12 Ekim 2009 Pazartesi

"Güneşi Gördüm" Oscar yolunda!




Güneşi Gördüm bu sene Türkiye’den en iyi yabancı film dalında Oscar’a aday adayı seçildi. Issız Adam, Sonbahar, Karanlıktakiler’i eleyip Derviş Zaim’in Nokta filmini de bir oy farkıyla geçerek seçilen film için şüphesiz ki bu kayda değer bir başarı gibi gözüküyor. Şahsi olarak ilk etapta Mahsun Kırmızıgül’e gerek yaptığı müzik gerekse çizgi açısından ilgi alanımın oldukça dışında olduğu için, önyargılı yaklaşıp filmi vizyona girdiği tarihten epey sonra izledim.(Zira Beyaz Melek benim için vasatın bir parmak üzerinde bir film olarak kalmıştı.) Öncelikle Türkiye’de biz böyle şeylere alışkın değiliz, Sinema kitap tv böyle sosyal içeriklerle uğraşsın, insani şeyler yansıtsın, eleştirsin, bize göre değil, yapmayız, yapanı da öyle çok izlemeyiz. Ama Mahsun, Türkiye’nin her zaman çok tartışılmış ve çok hassas bir noktasına olan doğu ve terör konusuna değiniyor.(fakat bunu hiç politize etmeden anlatmaya özen gösteriyor, çok da başarılı bir şekilde kimseyi rahatsız etmeden yapıyor bunu).Kendini milyonlara izletiyor, filmi “ I saw the sun” adıyla yurtdışında da gösterime giriyor.

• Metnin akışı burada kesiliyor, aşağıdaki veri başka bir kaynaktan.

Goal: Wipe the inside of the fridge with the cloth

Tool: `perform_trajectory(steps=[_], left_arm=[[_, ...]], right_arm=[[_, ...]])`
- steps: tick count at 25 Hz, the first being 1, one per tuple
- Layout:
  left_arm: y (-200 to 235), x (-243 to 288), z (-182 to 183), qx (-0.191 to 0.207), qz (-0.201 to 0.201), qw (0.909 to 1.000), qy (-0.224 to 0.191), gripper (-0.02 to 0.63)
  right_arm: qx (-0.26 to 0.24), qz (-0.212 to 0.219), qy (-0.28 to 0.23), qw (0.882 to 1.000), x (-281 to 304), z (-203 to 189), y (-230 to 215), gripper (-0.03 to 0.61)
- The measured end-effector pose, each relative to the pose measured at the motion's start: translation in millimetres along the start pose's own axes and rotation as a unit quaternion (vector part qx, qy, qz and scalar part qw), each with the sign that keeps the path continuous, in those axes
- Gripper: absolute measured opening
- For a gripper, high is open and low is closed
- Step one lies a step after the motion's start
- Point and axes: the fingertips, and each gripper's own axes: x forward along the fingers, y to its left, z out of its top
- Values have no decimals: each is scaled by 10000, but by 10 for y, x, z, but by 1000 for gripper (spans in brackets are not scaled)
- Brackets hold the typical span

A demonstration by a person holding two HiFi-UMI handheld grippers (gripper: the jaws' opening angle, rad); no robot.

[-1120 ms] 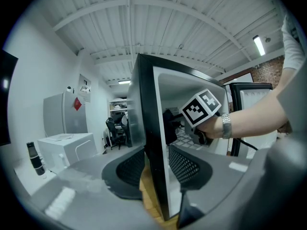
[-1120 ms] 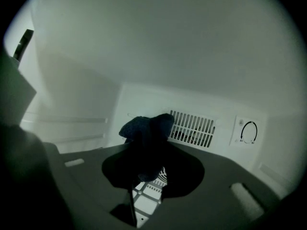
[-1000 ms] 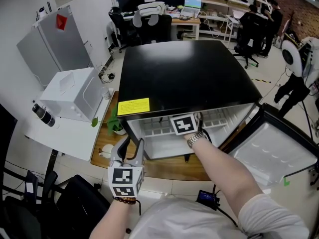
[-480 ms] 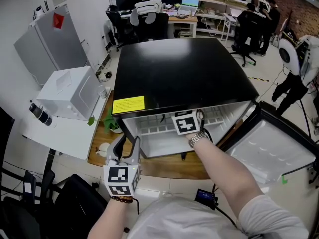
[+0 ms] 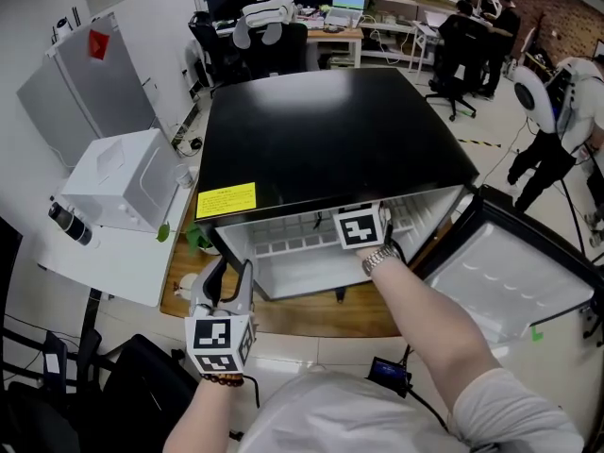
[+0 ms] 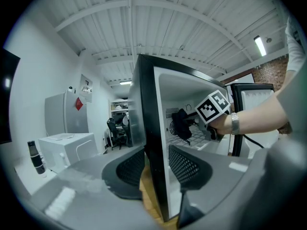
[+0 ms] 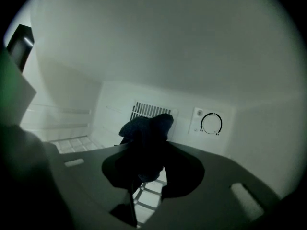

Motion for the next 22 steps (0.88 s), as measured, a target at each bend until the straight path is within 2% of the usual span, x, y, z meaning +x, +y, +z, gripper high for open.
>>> perform_trajectory(steps=[12, 22], left_arm=[[3, 0, -4, -9, 48, 10000, 18, 152], [10, 2, -6, -64, 130, 9999, 8, 152]], right_arm=[[-15, -135, 48, 9999, -41, -68, -217, 106], [122, -472, 194, 9986, -96, -186, -566, 106]])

Şimdi bu filmin Oscar aday adayı olmasına şaşırmalı mıyız? Evet, bence şaşırmalıyız. Oscar’ı hiçbir zaman çok önemli bulmasak da, yabancı film dalında yarışan filmler ve ödül alanlar benim fikrimce her zaman çok iyi yapımlar olmuştur. Akademi taraflı seçimler yapma eğiliminde olsa da her zaman filmin hikâyesi çok önemlidir. Güneş’i Gördüm de çok gerçek şeyler anlatılıyor aslında. Hikâye’nin geneli çok başarılı da olsa çok iç içe geçmiş, çok ağır dramlar silsilesi içinde oradan oraya koşuyor film. Filmde özetle, terör yüzünden köylerini boşaltıp doğudan göç eden kalabalık bir ailenin dramı anlatılıyor ama bu dram aileden çıkıp kişisel bazlara iniyor ve tek tek herkesin başına gelen felaketler silsilesine dönüşüyor. Bütün bunları izlerken üzerine bir de terör gerçeği, eşcinselliğe toplumun bakış açısı, doğudaki şartlar, ülkedeki şartlar en çok da çocukların geleceği gibi birçok sosyal mesaj veriyoruz. Güneşi Gördüm ‘de kaç tane hikâye dinliyoruz? Mahsun, kısa zamanda çok şeyler anlatmaya çalışıyor haklı da, siz de böyle ince telden bir film yapsanız bildiklerinizin çoğunu anlatmak istemez misiniz? Film asla kötü bir film değil, aksine ben önyargılarımdan utanarak izledim. Çoğu yerde kamerada harikalar izledim, masal gibi replikler duydum, sağlam oyuncu kadrosu sahneye çıktıkça, çıktı, gözlerim ıslanarak izledim. Ama film Akademi yapısına uygun değil. Bence seçici kurul kararında, bu sefer de bunu deneyelim gibi bir durum sezmemek elde değil (şu da bir gerçek ki adaylardan bir tek Nokta filmin karşısında durabildi. Issız Adamı mı alkışlayacaktık, henüz vizyona giren Karanlıktakileri kimsecikler bilmeden mi gönderecektik) Filmin konusu itibariyle Kürt açılımının çok tartışıldığı şu günlerde seçilmesi ise tesadüf müdür? Bana kalırsa gerçekten tesadüf ama eminim ki bu tesadüf konusunda da çok yazılıp çiziliyor. Filmin adaylık yolu açık olsun. Sonuç nasıl olursa olsun, özverisi, inancı ve başarısından dolayı Mahsun Kırmızıgül’e tebrikler.

7 Ekim 2009 Çarşamba

Sonbaharda sinema : Filmekimi



17–25 Ekim tarihleri arasında, sinemaseverler sezonu Filmekimiyle açıyor.Programda yine övgüye değer başarılı filmler yer alıyor.Yoğun ilgiden ötürü 9 güne uzatıldı.17–25 Ekim tarihleri arasında Emek sinemasında ve 23–23–25 Ekim tarihlerinde cinebonus Maçka Gmall sinemasında filmler izleyici ile buluşacak.Tüm hafta içi gündüz seanslarının 3,5 TL ye satıldığı etkinlikte,21:30 seanslarında Türkiye’de vizyona girmeye hazırlanan filmlerin ilk gösterimleri yapılacak.Bu seansların fiyatları ise 15 TL.Diğer akşam ve hafta sonu seans fiyatları ise 12 TL den satılıyor.
Detaylı bilgiyi http://www.iksv.org/filmekimi_2009/ adresinden alabileceğiniz festivalin filmlerine şöyle kısaca bir göz atalım.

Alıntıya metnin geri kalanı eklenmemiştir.